Барон подержал его перед ночником, присмотрелся к нему, прищурившись, и сказал:

- По-моему, это булыжник!

- Это сгущенный, преципитированный, оксидированный и при помощи других секретных способов уплотненный воздух, - сказал, зевая, г-н фон Мюнхгаузен и положил камень обратно. Он снял чулок с правой ноги и продолжал: - Ты видишь теперь своими глазами; ударь его топором, он даст огонь; так велика крепость этого воздушного камня!

- Это же огромное, невероятное, неоценимое открытие! - воскликнул старый барон.
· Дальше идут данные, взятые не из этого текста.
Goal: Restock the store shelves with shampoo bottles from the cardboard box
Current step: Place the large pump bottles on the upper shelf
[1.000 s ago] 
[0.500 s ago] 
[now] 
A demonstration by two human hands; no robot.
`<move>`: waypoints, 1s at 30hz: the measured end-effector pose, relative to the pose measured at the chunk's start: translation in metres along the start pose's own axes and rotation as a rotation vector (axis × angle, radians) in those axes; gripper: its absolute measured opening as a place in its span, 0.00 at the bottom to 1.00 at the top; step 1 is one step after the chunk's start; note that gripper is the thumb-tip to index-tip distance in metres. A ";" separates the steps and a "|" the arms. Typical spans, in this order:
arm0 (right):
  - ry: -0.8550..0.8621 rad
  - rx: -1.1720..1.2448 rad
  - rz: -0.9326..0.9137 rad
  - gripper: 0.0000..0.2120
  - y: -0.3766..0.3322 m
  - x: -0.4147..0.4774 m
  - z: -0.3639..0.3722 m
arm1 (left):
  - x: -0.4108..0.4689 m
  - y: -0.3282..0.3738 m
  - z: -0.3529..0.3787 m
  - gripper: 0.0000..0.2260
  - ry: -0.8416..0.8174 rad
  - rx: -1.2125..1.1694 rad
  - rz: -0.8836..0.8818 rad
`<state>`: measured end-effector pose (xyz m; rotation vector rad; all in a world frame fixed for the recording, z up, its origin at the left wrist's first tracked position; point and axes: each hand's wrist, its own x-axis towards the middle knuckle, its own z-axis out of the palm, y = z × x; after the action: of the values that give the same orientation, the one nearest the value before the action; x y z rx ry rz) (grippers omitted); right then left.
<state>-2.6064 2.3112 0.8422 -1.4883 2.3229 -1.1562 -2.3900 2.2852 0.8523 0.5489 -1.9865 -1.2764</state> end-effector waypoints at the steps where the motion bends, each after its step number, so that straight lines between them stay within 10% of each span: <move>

- Во всяком случае, довольно важное, - хладнокровно сказал г-н фон Мюнхгаузен. - Сейчас в мирное время везде строят здания, мосты, улицы, дворцы, дома умалишенных, памятники. Но в некоторых местностях строительный материл слишком дорог. Вот на такие-то бедные камнем местности я и хочу поставлять окаменелый воздух. Воздух можно иметь везде. Производственные расходы не так велики; самое главное при процедуре - это состав самого воздуха, и мне кажется, что я напал здесь на верный след хорошо каменеющей атмосферы. Поэтому я так и нюхаю воздух. Я хотел заложить здесь фабрику, главную фабрику, после которой в подходящих местах будут открыты дочерние предприятия. Это будет акционерное общество; утвержденный устав уже у меня в кармане. Если вести это дело с некоторым размахом, то уже в первом году оно должно дать, по самому худому расчету, сто тридцать и три восьмых процента. Это и есть Акционерное общество по сгущению воздуха, о котором ты спрашивал. Будет назначено два директора с полной доверенностью, двенадцать членов правления на жалованье; секретарей и прочих служащих пока предполагается человек сорок с лишним. Карла, моего бывшего слугу, я хотел сделать техническим содиректором. Ну-с, из этого теперь ничего не выходит: мне придется подыскать кого-нибудь другого.

Тут Карл Буттерфогель испустил такой вздох, что комната загудела. Барон же надул щеки, подбросил ночной колпак к потолку и сделал шаг, скорей походивший на прыжок, от которого свеча у него в руках ярко вспыхнула.

- Есть у тебя еще акции? - спросил он Мюнхгаузена, который равнодушно укладывался спать.

- Все расписано, - отвечал тот, натягивая одеяло на голову, - стоят уже выше номинала. Но я все-таки хочу отблагодарить тебя за твое гостеприимство, Шнук. Твой замок несколько обветшал; как только моя фабрика и Акционерное общество осуществятся, я построю тебе новый из моего материала.

Старый барон стремительно поставил свечу на стол, бросился к лежащему Мюнхгаузену, взял его обеими руками за голову и воскликнул:

- Значит, я буду жить как бы в воздушном замке? Ну и анафемский же ты парень!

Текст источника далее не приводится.